Les pièces profanes ne convenant plus au titre religieux qui caractérisait ces confrères de la passion, ils cédèrent leur privilège à de nouveaux comédiens, et se réservèrent seulement deux loges pour eux et pour leurs amis : c'étaient les plus proches du théâtre, et on les nommait les loges des maîtres.
Etienne Jodelle fut le premier qui donna des sujets sérieux ; c'était sous Charles IX et Henri III. Jean Baïf et La Péruse se distinguèrent ensuite ; mais Garnier l'emporta sur tous ses prédécesseurs. Il se forma quelques troupes de comédiens en province, d'où elles passèrent à Paris, et jouèrent à l'hôtel de Cluni. Le parlement les exclut en 1584.
Les accroissements de Paris obligèrent dans la suite les comédiens à se séparer en deux troupes : les uns restèrent à l'hôtel de Bourgogne, et les autres allèrent au Marais, à l'hôtel d'Argent.


Corneille et Molière

Enfin, Corneille parut, et la première pièce qu'il donna fut sa Mélite. On peut dire qu'il assigna sa véritable forme à la comédie française. Molière, qui vint après, atteignit un tel degré de perfection, qu'il semble aux meilleurs poètes qu'il n'est plus possible que d'approcher plus ou moins de cet inimitable peintre de l'homme.

Molière de son art sentit la vérité ;
Il le rendit parfait dès qu'il l'eut inventé.
Cendre de ce grand homme, autrefois avilie,
Parle, révèle-nous le secret du génie.
Mais pourquoi réveiller ses mânes assoupis ?
Son secret consigne repose en ses écrits :
Le livre est devant nous, et c'est à nous d'y lire,
La première des lois qu'il voulut nous prescrire
Fut d'étudier l'homme en ses folles erreurs,
D'aller, la sonde en main, jusqu'au fond des cœurs
Surprendre le mot vrai, le trait simple et sublime
Qui naît du caractère, et tout entier l'exprime.
Du contraste des mœurs tout s'anime, tout vit.

Molière a tous les tons, plaît à tous les esprits ;
Son siècle tout entier respire en ses écrits.
La comédie alors est le plaisir du sage ;
L'homme de tout état, de tout rang, de tout âge,
A l'école du rire y forme sa raison,
Et de tous ses devoirs y reçoit la leçon.
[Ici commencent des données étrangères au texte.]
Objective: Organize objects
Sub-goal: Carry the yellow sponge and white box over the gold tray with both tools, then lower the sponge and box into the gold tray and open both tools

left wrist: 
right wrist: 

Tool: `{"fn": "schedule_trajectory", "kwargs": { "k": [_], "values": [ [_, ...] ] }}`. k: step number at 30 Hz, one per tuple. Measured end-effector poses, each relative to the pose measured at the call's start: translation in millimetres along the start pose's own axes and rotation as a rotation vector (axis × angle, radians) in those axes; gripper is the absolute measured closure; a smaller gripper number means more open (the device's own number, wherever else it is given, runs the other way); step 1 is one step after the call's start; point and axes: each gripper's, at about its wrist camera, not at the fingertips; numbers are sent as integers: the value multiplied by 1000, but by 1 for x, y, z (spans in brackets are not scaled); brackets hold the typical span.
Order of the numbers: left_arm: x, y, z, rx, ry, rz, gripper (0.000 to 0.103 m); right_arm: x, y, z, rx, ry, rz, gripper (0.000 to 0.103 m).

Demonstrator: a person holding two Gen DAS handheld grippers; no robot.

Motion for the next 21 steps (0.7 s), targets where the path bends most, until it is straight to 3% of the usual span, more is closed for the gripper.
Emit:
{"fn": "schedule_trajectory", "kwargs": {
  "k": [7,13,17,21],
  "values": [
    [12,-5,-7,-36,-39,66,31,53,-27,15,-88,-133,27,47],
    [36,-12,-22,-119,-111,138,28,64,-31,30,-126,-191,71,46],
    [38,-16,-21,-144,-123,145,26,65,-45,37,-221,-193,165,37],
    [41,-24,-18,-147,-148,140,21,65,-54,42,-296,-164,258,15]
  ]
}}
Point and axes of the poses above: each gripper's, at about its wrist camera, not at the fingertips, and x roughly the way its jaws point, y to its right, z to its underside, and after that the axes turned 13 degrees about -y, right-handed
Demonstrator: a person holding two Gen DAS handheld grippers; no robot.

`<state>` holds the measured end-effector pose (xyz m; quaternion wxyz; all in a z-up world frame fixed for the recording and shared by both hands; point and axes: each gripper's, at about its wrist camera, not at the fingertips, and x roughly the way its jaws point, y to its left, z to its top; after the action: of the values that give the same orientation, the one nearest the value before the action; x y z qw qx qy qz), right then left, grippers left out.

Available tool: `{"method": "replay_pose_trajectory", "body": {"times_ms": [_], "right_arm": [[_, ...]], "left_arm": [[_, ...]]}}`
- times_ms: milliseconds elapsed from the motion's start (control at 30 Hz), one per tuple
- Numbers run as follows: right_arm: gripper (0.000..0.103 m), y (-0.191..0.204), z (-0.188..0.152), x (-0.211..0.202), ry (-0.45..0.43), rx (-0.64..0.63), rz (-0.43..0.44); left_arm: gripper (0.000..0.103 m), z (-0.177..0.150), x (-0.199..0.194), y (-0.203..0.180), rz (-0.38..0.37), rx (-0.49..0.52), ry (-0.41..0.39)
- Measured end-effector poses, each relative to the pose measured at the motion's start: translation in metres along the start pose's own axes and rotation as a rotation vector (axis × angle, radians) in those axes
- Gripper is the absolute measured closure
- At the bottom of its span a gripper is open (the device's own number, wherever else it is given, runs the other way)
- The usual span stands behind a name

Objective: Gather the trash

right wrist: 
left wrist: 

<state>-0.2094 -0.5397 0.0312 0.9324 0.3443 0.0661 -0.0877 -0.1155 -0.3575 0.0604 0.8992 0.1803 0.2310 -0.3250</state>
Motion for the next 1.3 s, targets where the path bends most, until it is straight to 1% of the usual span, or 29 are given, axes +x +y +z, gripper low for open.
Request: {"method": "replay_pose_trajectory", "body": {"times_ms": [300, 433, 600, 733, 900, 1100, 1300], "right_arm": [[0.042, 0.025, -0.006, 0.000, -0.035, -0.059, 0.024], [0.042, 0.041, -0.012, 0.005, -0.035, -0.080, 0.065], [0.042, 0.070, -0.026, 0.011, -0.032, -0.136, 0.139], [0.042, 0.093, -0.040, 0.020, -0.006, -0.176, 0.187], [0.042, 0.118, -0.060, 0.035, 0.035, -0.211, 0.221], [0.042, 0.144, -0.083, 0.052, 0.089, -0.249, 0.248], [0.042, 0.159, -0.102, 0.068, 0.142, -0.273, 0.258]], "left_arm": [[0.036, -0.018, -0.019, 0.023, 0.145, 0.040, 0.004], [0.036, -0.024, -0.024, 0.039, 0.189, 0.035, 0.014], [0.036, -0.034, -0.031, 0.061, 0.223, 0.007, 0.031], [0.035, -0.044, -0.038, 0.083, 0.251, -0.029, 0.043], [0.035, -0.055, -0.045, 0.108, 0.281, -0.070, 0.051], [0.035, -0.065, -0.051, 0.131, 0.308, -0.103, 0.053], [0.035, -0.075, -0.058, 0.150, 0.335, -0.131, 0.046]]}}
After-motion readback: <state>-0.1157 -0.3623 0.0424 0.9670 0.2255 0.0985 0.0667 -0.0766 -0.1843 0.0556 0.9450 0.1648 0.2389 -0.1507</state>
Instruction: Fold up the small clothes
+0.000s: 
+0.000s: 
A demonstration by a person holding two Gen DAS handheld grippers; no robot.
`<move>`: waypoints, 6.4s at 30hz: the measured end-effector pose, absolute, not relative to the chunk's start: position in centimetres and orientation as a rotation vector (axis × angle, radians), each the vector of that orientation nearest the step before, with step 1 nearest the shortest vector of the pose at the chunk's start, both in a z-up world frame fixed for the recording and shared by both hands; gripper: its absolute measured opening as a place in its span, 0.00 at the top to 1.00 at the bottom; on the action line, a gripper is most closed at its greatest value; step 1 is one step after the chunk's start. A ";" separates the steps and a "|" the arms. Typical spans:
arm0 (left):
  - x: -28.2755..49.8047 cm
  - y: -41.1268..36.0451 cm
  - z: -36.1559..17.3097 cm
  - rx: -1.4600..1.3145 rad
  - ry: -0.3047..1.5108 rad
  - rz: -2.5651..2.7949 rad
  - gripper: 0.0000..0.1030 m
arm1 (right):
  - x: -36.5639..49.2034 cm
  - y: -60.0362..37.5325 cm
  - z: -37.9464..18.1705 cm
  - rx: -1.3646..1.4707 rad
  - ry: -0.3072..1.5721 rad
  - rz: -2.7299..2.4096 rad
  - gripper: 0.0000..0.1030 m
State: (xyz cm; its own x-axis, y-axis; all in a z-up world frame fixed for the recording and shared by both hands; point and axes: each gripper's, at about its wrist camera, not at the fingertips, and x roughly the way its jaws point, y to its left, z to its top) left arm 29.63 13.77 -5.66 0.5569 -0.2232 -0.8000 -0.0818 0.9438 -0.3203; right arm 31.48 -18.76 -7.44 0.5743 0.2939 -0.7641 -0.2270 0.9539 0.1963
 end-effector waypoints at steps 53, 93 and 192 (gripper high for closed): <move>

(De Chabanon, Épître sur la comédie.)


La comédie-ballet

Au théâtre lyrique, la comédie-ballet est une espèce de comédie en trois ou quatre actes, précédés d'un prologue. Le Carnaval de Venise de Regnard, mis en musique par Campra, et représenté sur le théâtre de l'Opéra en 1699, est la première comédie-ballet qui ait paru.


La comédie-héroïque

C'est celle où les principaux personnages sont pris dans un ordre supérieur, où l'on met en scène des rois et des princes. Le style bourgeois, qui convient si bien à la comédie et surtout le sel comique, ne saurait entrer dans ces sortes de pièces, du moins dans les scènes où l'on fait parler les personnages principaux.
Pierre Corneille fut le premier, suivant Bret (Avertissement sur les Amants magnifiques de Molière), qui hasarda le titre de comédie-héroïque pour le donner à sa pièce de Don Sanche d'Aragon, qui fut représentée en 1650.